Exercise brief –
Aim for an exact copy of the listing, without any images.
START Data excerpt
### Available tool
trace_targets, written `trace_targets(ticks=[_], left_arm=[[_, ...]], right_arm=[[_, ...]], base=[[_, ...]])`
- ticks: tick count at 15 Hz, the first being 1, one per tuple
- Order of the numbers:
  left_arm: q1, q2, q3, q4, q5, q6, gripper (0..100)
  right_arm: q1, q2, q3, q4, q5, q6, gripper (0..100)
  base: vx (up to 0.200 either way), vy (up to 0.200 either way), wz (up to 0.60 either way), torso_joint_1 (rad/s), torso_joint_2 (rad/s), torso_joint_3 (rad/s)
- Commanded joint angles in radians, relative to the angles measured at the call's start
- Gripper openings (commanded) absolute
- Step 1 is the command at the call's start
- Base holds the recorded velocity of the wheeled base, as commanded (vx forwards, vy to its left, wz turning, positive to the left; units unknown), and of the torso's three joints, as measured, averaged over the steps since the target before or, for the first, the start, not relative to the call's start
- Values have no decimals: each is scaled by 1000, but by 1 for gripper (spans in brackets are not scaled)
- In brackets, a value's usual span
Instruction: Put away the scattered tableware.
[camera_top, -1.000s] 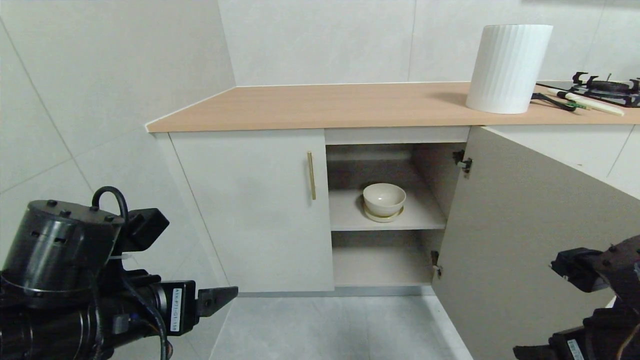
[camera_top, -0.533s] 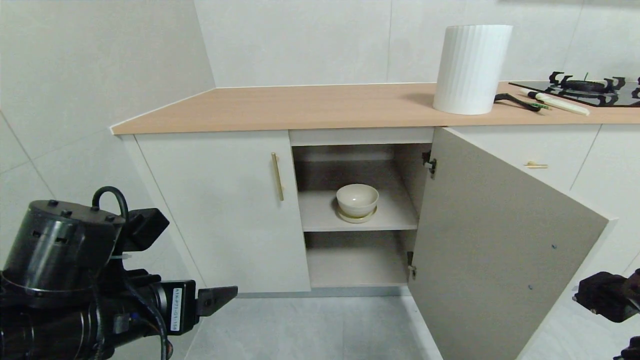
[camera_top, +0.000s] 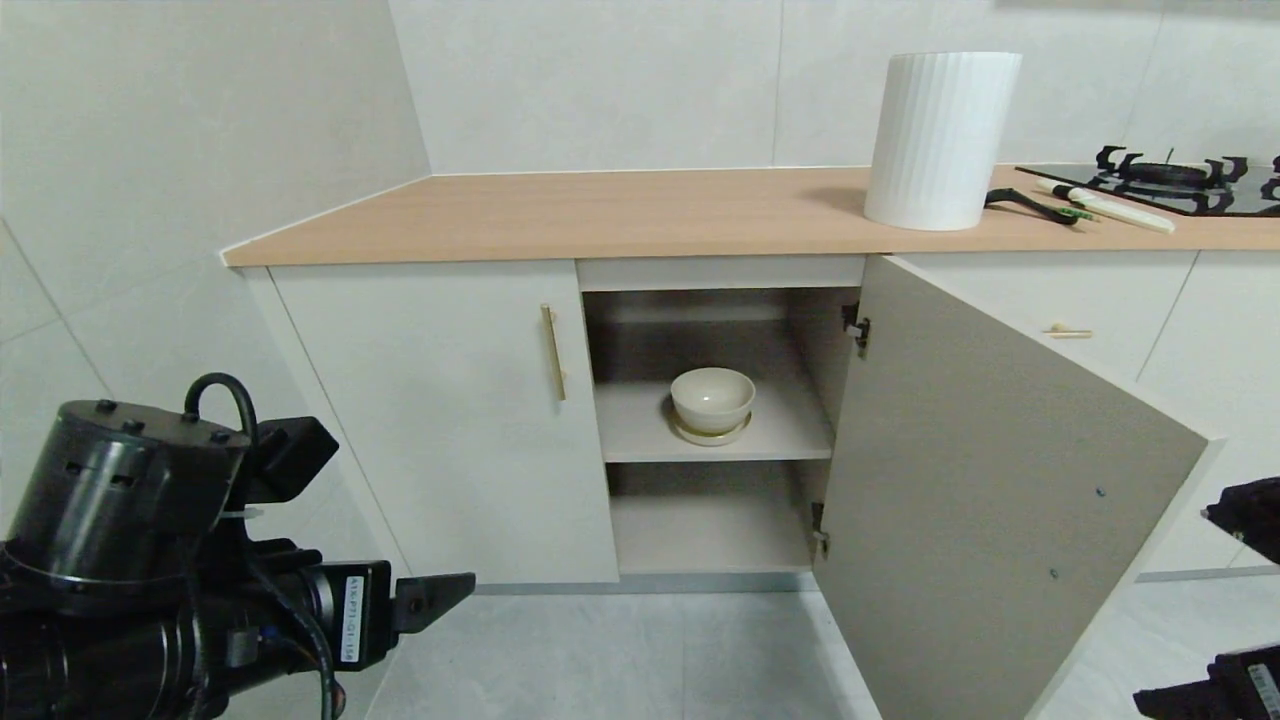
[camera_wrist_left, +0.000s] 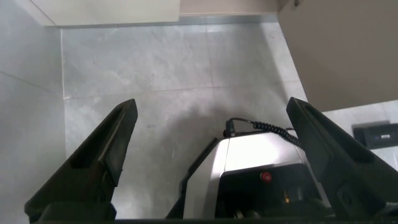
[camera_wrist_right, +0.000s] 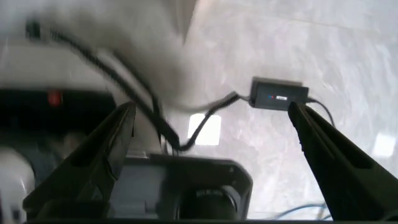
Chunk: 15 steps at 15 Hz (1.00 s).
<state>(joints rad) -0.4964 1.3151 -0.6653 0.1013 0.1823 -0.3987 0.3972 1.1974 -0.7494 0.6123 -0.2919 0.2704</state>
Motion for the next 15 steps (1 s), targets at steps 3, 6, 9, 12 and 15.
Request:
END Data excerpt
Reply to the exercise –
### Available tool
trace_targets, written `trace_targets(ticks=[_], left_arm=[[_, ...]], right_arm=[[_, ...]], base=[[_, ...]])`
- ticks: tick count at 15 Hz, the first being 1, one per tuple
- Order of the numbers:
  left_arm: q1, q2, q3, q4, q5, q6, gripper (0..100)
  right_arm: q1, q2, q3, q4, q5, q6, gripper (0..100)
  base: vx (up to 0.200 either way), vy (up to 0.200 either way), wz (up to 0.60 either way), torso_joint_1 (rad/s), torso_joint_2 (rad/s), torso_joint_3 (rad/s)
- Commanded joint angles in radians, relative to the angles measured at the call's start
- Gripper openings (commanded) absolute
- Step 1 is the command at the call's start
- Base holds the recorded velocity of the wheeled base, as commanded (vx forwards, vy to its left, wz turning, positive to the left; units unknown), and of the torso's three joints, as measured, averaged over the steps since the target before or, for the first, the start, not relative to the call's start
- Values have no decimals: each is scaled by 1000, but by 1 for gripper (spans in brackets are not scaled)
- In brackets, a value's usual span
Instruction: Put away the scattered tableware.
[camera_top, -1.000s] 
[camera_top, -0.533s] 
[camera_top, +0.000s] 
[camera_wrist_left, +0.000s] 
[camera_wrist_right, +0.000s] 
Chunk: 15 steps at 15 Hz (1.00 s).
<state>(joints rad) -0.4964 1.3151 -0.6653 0.1013 0.1823 -0.3987 0.3972 1.1974 -0.7494 0.6123 -0.2919 0.2704</state>
Motion for the next 15 steps (1 s), targets at steps 3, 6, 9, 12 and 15.
Request:

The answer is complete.